Shop Second Hand. Though above, we tried to demonstrate why shopping second hand is not a silver bullet for fixing our impact on the planet, there are some distinct advantages and it’s a great thing to incorporate into your practice.
“...extending the average life of clothes by just three months of active use per item would lead to a 5 to 10 percent reduction in each [item’s] carbon, water and waste footprints,”
“...quadrupling the average life span of these items resulted in a 75 percent savings in freshwater used for dyeing and other processes.”
Worried that your thrifting is just supporting for-profit organizations making money off of other people’s garbage? Check here for charitable thrift stores.
For shopping new, head over to Good on You or some of the many other guides to better understand which shopping option is right for you! They have a great primer on getting into ethical and sustainable clothes shopping.
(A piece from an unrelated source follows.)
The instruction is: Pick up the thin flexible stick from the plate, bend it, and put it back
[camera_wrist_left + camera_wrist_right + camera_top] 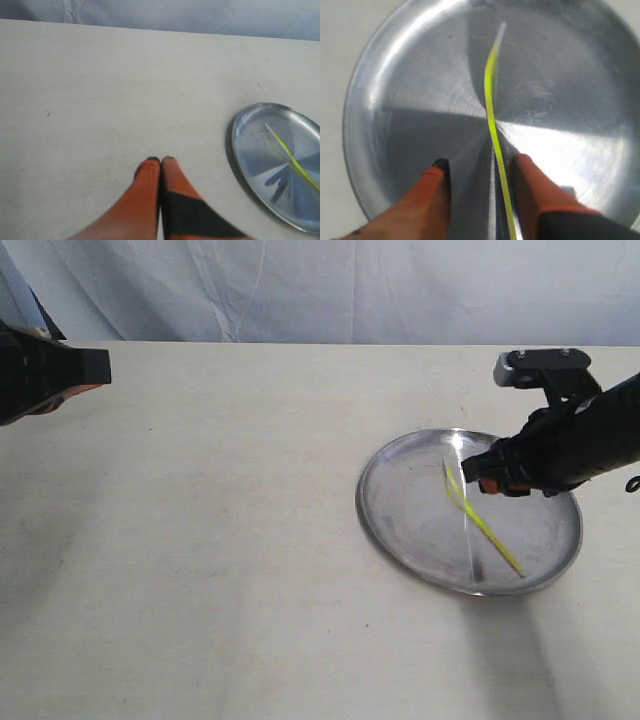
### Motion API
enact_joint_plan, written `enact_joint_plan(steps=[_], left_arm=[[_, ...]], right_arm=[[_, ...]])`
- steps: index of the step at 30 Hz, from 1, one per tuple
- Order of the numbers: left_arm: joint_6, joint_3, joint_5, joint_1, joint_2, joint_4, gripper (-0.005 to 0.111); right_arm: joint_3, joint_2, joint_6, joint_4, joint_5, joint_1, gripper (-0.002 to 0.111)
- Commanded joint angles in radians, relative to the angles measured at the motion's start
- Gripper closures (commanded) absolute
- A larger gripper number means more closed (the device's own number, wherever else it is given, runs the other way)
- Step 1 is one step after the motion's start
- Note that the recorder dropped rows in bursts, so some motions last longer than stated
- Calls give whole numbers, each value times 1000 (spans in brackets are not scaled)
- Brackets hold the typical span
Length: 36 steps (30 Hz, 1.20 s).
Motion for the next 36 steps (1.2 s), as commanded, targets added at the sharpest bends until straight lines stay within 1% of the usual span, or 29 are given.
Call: enact_joint_plan(steps=[1,2,7,12,13,15,27,29,30,32,36], left_arm=[[20,45,-26,-9,-78,7,107],[28,82,-52,-9,-121,-11,107],[28,173,-111,-9,-243,-13,107],[28,225,-153,-9,-288,-1,107],[18,232,-154,-9,-288,-27,107],[23,234,-123,-9,-288,-29,107],[23,234,-121,-9,-288,71,107],[25,234,-121,-9,-288,71,107],[25,234,-121,-9,-288,71,107],[25,234,-121,-9,-288,71,107],[25,234,-121,-9,-288,71,107]], right_arm=[[6,-154,27,-13,24,-6,97],[6,-235,33,-13,51,-6,108],[6,-426,33,-3,133,-6,108],[25,-564,33,27,139,-6,108],[27,-582,33,24,149,-6,108],[27,-598,36,27,168,-6,108],[27,-640,38,28,168,-6,108],[27,-696,16,6,155,-6,108],[25,-746,21,-25,120,-6,108],[30,-815,42,-37,118,-7,108],[90,-1019,52,-59,93,-7,108]])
Fabric recycling: But for now, having any sort of recycling plan is vitally important. Materials we don’t use, extras, things that get damaged, or just costumes once a production closes. In the next section, we will dive deeper into more community oriented circular solutions.
Donate to a thrift store
Donate to a Creative Reuse Center
Post in your Buy Nothing Group or Freecycle
Textile recycling: For Days’ Take Back Bag will take back all textiles, no matter how small, and you get a store credit.
PART 3: REVOLUTION
What we really need is to radically rethink our approach to costume materials. Conscious Costume is most focused on advocating for and facilitating more circular material use. We take inspiration from some amazing artists and academics who have been working in this space for far longer than we have
Look for a more detailed examination of the costume revolution in a future blog post but for now, chew on these other resources to get an understanding of our inspirations and learn some of the terminology we’ll be using.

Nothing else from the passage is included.